_TASK DESCRIPTION_:
The records below should be written out again, exactly.

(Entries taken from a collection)

══════════════════════════════

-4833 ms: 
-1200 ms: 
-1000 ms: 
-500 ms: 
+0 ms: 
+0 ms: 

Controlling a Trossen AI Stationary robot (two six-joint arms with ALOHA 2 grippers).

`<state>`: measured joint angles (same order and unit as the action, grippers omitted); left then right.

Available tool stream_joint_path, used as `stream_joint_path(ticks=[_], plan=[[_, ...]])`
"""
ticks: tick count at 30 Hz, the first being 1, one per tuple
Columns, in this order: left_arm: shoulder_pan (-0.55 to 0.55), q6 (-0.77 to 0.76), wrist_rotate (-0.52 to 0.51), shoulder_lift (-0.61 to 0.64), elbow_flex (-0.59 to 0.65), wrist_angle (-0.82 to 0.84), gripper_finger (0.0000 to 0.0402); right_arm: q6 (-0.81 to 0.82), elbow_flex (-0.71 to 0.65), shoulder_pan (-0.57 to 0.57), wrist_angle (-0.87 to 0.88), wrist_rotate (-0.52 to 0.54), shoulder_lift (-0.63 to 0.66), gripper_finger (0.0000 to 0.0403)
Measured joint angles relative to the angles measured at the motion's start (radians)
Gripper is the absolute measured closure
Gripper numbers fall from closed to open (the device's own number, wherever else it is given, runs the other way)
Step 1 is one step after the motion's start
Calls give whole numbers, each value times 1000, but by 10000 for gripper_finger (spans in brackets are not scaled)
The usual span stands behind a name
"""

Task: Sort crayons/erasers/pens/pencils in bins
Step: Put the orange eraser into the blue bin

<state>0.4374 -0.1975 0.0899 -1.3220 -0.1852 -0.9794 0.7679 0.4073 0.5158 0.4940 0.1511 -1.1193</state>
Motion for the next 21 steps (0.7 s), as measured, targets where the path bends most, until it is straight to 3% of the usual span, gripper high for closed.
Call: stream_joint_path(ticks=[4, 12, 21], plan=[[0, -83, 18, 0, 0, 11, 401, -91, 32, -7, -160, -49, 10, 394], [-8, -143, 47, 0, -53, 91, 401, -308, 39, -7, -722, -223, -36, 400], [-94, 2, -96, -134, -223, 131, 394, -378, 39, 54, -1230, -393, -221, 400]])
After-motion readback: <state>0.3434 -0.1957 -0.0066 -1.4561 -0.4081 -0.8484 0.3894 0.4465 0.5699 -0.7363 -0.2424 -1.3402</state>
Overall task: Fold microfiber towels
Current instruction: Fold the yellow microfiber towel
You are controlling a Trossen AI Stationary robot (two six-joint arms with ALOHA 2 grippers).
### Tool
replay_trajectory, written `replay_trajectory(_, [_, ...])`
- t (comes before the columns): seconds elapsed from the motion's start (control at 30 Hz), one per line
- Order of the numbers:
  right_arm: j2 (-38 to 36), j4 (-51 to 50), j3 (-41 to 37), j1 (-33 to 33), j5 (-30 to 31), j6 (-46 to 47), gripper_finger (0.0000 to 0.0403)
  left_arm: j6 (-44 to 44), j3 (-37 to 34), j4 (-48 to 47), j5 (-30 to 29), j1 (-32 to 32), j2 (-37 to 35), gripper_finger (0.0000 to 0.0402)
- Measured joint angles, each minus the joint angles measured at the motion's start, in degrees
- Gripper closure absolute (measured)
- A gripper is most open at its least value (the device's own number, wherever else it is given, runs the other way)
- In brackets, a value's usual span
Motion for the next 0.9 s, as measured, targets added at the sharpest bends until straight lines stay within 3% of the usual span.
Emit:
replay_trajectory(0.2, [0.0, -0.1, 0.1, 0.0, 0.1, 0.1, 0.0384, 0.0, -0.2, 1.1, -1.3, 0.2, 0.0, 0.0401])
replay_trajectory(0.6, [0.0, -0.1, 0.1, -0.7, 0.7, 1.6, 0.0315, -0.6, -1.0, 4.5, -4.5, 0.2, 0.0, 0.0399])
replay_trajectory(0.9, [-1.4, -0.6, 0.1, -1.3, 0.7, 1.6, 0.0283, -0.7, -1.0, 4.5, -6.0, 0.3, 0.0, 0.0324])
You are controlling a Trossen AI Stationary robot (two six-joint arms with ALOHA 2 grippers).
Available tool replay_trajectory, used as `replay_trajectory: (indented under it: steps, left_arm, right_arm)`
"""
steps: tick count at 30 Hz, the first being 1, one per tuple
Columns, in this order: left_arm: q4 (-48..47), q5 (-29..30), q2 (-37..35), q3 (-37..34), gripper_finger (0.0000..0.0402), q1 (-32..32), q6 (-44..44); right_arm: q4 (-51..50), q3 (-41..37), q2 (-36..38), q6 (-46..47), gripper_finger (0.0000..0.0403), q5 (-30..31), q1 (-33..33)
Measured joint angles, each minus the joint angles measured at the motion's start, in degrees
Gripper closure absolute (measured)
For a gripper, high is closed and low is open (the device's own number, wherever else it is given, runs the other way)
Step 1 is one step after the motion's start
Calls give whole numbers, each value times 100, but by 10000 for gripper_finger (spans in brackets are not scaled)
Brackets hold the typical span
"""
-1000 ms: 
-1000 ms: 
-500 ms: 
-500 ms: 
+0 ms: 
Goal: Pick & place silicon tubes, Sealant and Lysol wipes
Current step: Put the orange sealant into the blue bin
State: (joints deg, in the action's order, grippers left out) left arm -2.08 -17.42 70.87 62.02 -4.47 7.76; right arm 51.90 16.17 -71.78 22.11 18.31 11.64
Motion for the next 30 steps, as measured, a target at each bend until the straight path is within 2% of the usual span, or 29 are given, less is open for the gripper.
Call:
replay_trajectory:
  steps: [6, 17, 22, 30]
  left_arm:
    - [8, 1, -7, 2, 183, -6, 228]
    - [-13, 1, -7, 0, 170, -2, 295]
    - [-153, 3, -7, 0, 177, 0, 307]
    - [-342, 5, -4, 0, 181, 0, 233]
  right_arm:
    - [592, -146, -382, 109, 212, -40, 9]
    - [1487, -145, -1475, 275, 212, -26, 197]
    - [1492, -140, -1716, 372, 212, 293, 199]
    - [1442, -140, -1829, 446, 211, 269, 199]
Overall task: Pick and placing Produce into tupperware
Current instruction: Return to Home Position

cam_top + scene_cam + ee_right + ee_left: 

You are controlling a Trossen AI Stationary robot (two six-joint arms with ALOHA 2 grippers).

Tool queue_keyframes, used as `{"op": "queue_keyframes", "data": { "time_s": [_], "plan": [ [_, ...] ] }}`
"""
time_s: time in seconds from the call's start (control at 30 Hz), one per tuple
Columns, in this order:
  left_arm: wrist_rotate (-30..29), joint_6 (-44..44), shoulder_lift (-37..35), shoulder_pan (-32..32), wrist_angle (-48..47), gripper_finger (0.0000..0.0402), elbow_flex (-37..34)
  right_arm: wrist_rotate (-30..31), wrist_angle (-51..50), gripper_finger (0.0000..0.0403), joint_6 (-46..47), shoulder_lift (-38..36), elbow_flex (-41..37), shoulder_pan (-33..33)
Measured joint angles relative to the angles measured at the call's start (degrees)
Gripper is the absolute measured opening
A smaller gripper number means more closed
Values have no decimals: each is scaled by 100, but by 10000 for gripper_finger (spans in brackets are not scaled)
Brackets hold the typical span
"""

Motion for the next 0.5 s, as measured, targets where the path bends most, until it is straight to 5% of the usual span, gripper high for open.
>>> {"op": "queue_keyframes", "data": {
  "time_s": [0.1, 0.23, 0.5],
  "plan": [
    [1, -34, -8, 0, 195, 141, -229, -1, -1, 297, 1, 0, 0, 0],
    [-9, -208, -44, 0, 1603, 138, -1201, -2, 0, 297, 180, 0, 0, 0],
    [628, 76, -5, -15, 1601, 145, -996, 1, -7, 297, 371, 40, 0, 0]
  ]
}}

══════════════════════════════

_SOLUTION TO THE EXERCISE_:
-4833 ms: 
-1200 ms: 
-1000 ms: 
-500 ms: 
+0 ms: 
+0 ms: 

Controlling a Trossen AI Stationary robot (two six-joint arms with ALOHA 2 grippers).

`<state>`: measured joint angles (same order and unit as the action, grippers omitted); left then right.

Available tool stream_joint_path, used as `stream_joint_path(ticks=[_], plan=[[_, ...]])`
"""
ticks: tick count at 30 Hz, the first being 1, one per tuple
Columns, in this order: left_arm: shoulder_pan (-0.55 to 0.55), q6 (-0.77 to 0.76), wrist_rotate (-0.52 to 0.51), shoulder_lift (-0.61 to 0.64), elbow_flex (-0.59 to 0.65), wrist_angle (-0.82 to 0.84), gripper_finger (0.0000 to 0.0402); right_arm: q6 (-0.81 to 0.82), elbow_flex (-0.71 to 0.65), shoulder_pan (-0.57 to 0.57), wrist_angle (-0.87 to 0.88), wrist_rotate (-0.52 to 0.54), shoulder_lift (-0.63 to 0.66), gripper_finger (0.0000 to 0.0403)
Measured joint angles relative to the angles measured at the motion's start (radians)
Gripper is the absolute measured closure
Gripper numbers fall from closed to open (the device's own number, wherever else it is given, runs the other way)
Step 1 is one step after the motion's start
Calls give whole numbers, each value times 1000, but by 10000 for gripper_finger (spans in brackets are not scaled)
The usual span stands behind a name
"""

Task: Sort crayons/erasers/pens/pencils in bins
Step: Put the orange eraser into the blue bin

<state>0.4374 -0.1975 0.0899 -1.3220 -0.1852 -0.9794 0.7679 0.4073 0.5158 0.4940 0.1511 -1.1193</state>
Motion for the next 21 steps (0.7 s), as measured, targets where the path bends most, until it is straight to 3% of the usual span, gripper high for closed.
Call: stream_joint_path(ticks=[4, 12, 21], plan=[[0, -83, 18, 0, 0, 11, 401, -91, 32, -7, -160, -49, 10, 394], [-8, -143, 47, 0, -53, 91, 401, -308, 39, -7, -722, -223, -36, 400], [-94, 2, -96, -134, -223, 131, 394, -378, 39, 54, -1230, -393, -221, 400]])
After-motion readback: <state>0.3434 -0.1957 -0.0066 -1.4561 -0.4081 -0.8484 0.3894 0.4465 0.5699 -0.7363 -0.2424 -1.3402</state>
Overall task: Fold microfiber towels
Current instruction: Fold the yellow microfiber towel
You are controlling a Trossen AI Stationary robot (two six-joint arms with ALOHA 2 grippers).
### Tool
replay_trajectory, written `replay_trajectory(_, [_, ...])`
- t (comes before the columns): seconds elapsed from the motion's start (control at 30 Hz), one per line
- Order of the numbers:
  right_arm: j2 (-38 to 36), j4 (-51 to 50), j3 (-41 to 37), j1 (-33 to 33), j5 (-30 to 31), j6 (-46 to 47), gripper_finger (0.0000 to 0.0403)
  left_arm: j6 (-44 to 44), j3 (-37 to 34), j4 (-48 to 47), j5 (-30 to 29), j1 (-32 to 32), j2 (-37 to 35), gripper_finger (0.0000 to 0.0402)
- Measured joint angles, each minus the joint angles measured at the motion's start, in degrees
- Gripper closure absolute (measured)
- A gripper is most open at its least value (the device's own number, wherever else it is given, runs the other way)
- In brackets, a value's usual span
Motion for the next 0.9 s, as measured, targets added at the sharpest bends until straight lines stay within 3% of the usual span.
Emit:
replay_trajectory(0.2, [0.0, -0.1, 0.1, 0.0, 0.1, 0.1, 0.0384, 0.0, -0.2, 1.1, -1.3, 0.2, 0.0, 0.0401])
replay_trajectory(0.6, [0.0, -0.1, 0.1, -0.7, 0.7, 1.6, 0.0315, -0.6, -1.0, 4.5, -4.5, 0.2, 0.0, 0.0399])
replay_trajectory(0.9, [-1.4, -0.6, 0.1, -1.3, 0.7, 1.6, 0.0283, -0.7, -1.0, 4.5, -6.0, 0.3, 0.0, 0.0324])
You are controlling a Trossen AI Stationary robot (two six-joint arms with ALOHA 2 grippers).
Available tool replay_trajectory, used as `replay_trajectory: (indented under it: steps, left_arm, right_arm)`
"""
steps: tick count at 30 Hz, the first being 1, one per tuple
Columns, in this order: left_arm: q4 (-48..47), q5 (-29..30), q2 (-37..35), q3 (-37..34), gripper_finger (0.0000..0.0402), q1 (-32..32), q6 (-44..44); right_arm: q4 (-51..50), q3 (-41..37), q2 (-36..38), q6 (-46..47), gripper_finger (0.0000..0.0403), q5 (-30..31), q1 (-33..33)
Measured joint angles, each minus the joint angles measured at the motion's start, in degrees
Gripper closure absolute (measured)
For a gripper, high is closed and low is open (the device's own number, wherever else it is given, runs the other way)
Step 1 is one step after the motion's start
Calls give whole numbers, each value times 100, but by 10000 for gripper_finger (spans in brackets are not scaled)
Brackets hold the typical span
"""
-1000 ms: 
-1000 ms: 
-500 ms: 
-500 ms: 
+0 ms: 
Goal: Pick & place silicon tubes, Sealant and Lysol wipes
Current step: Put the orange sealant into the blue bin
State: (joints deg, in the action's order, grippers left out) left arm -2.08 -17.42 70.87 62.02 -4.47 7.76; right arm 51.90 16.17 -71.78 22.11 18.31 11.64
Motion for the next 30 steps, as measured, a target at each bend until the straight path is within 2% of the usual span, or 29 are given, less is open for the gripper.
Call:
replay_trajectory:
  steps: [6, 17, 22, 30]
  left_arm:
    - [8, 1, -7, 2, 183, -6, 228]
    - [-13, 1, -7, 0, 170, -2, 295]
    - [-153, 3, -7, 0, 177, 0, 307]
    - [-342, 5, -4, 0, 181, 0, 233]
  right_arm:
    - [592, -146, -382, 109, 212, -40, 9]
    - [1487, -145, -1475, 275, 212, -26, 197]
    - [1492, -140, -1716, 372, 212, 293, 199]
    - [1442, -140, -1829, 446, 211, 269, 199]
Overall task: Pick and placing Produce into tupperware
Current instruction: Return to Home Position

cam_top + scene_cam + ee_right + ee_left: 

You are controlling a Trossen AI Stationary robot (two six-joint arms with ALOHA 2 grippers).

Tool queue_keyframes, used as `{"op": "queue_keyframes", "data": { "time_s": [_], "plan": [ [_, ...] ] }}`
"""
time_s: time in seconds from the call's start (control at 30 Hz), one per tuple
Columns, in this order:
  left_arm: wrist_rotate (-30..29), joint_6 (-44..44), shoulder_lift (-37..35), shoulder_pan (-32..32), wrist_angle (-48..47), gripper_finger (0.0000..0.0402), elbow_flex (-37..34)
  right_arm: wrist_rotate (-30..31), wrist_angle (-51..50), gripper_finger (0.0000..0.0403), joint_6 (-46..47), shoulder_lift (-38..36), elbow_flex (-41..37), shoulder_pan (-33..33)
Measured joint angles relative to the angles measured at the call's start (degrees)
Gripper is the absolute measured opening
A smaller gripper number means more closed
Values have no decimals: each is scaled by 100, but by 10000 for gripper_finger (spans in brackets are not scaled)
Brackets hold the typical span
"""

Motion for the next 0.5 s, as measured, targets where the path bends most, until it is straight to 5% of the usual span, gripper high for open.
>>> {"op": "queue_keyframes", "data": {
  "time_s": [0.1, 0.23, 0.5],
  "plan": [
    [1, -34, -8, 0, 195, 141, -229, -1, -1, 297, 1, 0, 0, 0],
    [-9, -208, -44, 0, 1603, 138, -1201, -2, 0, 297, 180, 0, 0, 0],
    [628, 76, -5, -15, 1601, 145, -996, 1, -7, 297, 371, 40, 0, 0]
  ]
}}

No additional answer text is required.